### Exercise instructions
Go to the line holding "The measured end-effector" in the entries below and write out exactly every line down to and including the line holding "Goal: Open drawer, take".

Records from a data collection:
------------------------------------------------------------------------

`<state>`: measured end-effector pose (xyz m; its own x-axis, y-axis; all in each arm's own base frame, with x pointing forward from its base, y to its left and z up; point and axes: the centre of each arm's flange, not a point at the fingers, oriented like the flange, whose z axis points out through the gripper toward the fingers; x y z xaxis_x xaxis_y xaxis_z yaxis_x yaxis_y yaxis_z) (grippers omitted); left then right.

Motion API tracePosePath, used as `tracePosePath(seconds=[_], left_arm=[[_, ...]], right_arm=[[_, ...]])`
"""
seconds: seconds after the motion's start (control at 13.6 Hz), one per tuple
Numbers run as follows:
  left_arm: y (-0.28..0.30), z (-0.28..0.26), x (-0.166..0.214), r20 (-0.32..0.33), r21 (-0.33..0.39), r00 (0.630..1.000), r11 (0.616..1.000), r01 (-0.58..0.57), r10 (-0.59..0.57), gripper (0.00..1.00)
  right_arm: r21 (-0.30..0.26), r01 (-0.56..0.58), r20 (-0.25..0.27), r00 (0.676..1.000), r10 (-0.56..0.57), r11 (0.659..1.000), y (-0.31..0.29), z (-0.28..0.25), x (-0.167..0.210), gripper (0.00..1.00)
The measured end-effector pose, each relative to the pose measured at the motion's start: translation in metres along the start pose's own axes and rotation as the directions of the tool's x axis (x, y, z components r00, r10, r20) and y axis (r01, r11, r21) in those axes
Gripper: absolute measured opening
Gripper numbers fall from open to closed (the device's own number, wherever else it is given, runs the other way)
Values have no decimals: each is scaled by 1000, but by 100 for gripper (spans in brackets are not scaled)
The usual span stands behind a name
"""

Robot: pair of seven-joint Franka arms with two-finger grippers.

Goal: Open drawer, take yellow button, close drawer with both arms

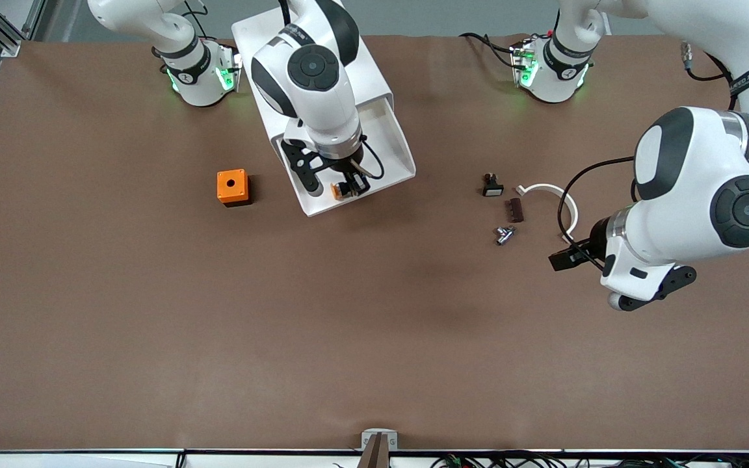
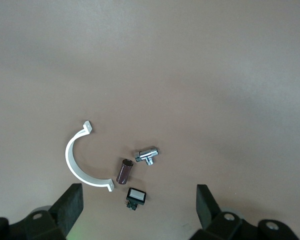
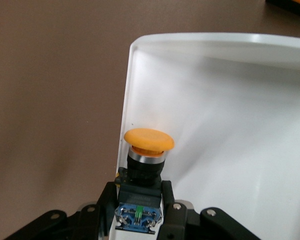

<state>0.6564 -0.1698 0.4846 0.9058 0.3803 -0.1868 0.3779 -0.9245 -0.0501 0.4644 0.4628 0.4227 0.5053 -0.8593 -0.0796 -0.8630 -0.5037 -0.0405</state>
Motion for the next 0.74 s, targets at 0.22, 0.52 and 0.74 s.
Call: tracePosePath(seconds=[0.22,0.52,0.74], left_arm=[[6,-3,-11,5,-10,1000,1000,-26,26,100],[26,-2,-28,9,-20,992,992,-123,124,100],[50,13,-42,3,-33,984,983,-179,179,100]], right_arm=[[17,62,-5,998,-62,998,-7,-28,35,41],[13,249,-1,968,-249,968,-14,-58,145,41],[-6,446,16,895,-446,895,-4,-62,248,41]])
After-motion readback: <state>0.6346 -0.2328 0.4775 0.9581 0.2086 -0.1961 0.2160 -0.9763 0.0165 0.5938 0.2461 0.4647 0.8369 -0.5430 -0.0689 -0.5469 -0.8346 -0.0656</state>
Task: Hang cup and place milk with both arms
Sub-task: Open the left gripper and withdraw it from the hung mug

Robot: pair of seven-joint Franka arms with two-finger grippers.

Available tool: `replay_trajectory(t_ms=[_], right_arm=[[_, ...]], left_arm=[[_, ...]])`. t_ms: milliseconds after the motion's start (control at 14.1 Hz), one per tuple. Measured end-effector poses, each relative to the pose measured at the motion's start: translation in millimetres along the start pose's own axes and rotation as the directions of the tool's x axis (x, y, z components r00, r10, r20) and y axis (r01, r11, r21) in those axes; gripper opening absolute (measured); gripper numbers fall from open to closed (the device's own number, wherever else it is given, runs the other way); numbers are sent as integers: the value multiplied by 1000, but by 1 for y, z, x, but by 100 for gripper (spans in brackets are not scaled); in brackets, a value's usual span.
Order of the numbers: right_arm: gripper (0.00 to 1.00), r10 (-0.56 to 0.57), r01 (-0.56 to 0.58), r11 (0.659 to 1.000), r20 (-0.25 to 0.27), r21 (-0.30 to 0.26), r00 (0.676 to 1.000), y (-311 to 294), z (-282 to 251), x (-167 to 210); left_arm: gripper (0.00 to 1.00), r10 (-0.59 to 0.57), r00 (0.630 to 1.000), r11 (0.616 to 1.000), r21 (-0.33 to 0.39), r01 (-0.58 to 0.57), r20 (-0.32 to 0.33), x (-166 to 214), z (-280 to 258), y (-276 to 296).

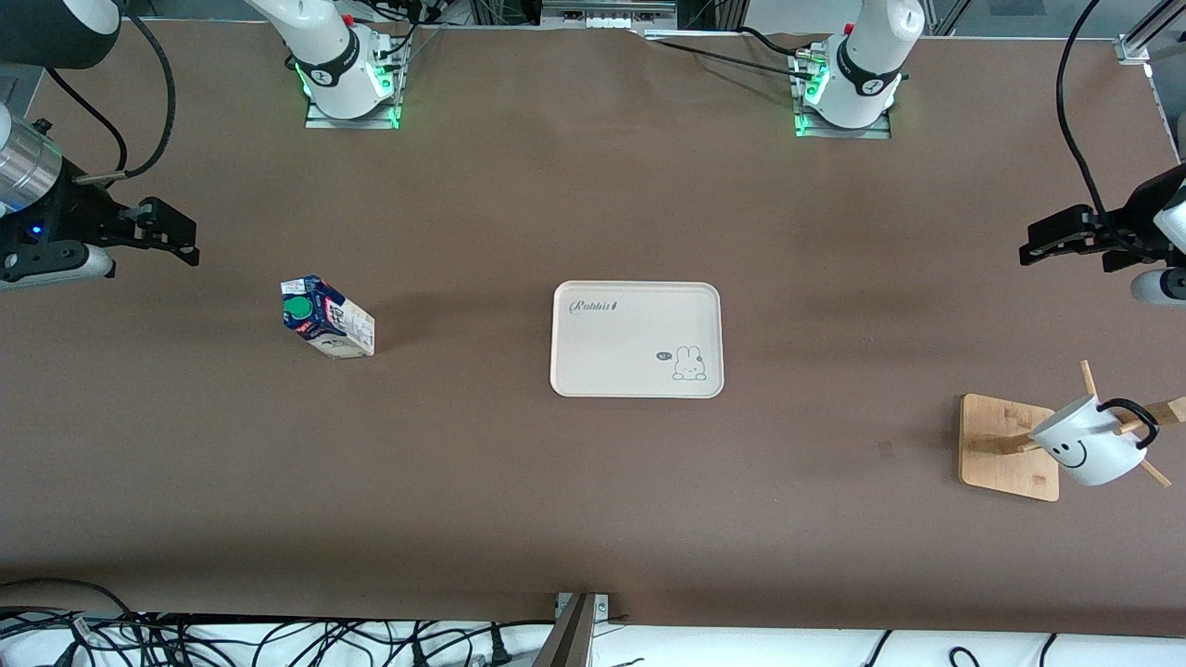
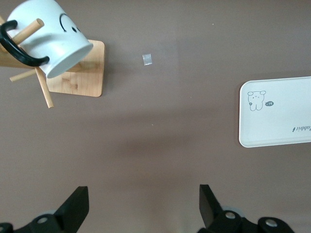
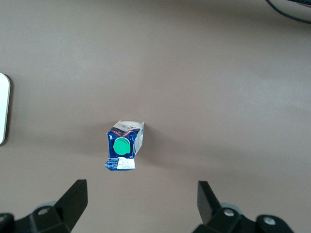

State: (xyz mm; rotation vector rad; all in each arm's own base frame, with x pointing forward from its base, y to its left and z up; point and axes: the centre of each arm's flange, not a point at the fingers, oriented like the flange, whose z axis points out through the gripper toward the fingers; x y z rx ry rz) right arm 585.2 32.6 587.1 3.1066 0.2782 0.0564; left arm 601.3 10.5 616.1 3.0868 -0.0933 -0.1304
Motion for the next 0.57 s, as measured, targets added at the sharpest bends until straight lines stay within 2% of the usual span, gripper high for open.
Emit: replay_trajectory(t_ms=[142, 569], right_arm=[[100, 0, 0, 1000, 0, 0, 1000, 0, 0, 0], [100, 0, 0, 1000, 0, 0, 1000, 0, 0, 0]], left_arm=[[100, -3, 999, 1000, -5, 3, -38, -9, 2, -4], [100, -40, 998, 999, -24, 39, -56, -32, 1, -32]])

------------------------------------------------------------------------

### Answer area
The measured end-effector pose, each relative to the pose measured at the motion's start: translation in metres along the start pose's own axes and rotation as the directions of the tool's x axis (x, y, z components r00, r10, r20) and y axis (r01, r11, r21) in those axes
Gripper: absolute measured opening
Gripper numbers fall from open to closed (the device's own number, wherever else it is given, runs the other way)
Values have no decimals: each is scaled by 1000, but by 100 for gripper (spans in brackets are not scaled)
The usual span stands behind a name
"""

Robot: pair of seven-joint Franka arms with two-finger grippers.

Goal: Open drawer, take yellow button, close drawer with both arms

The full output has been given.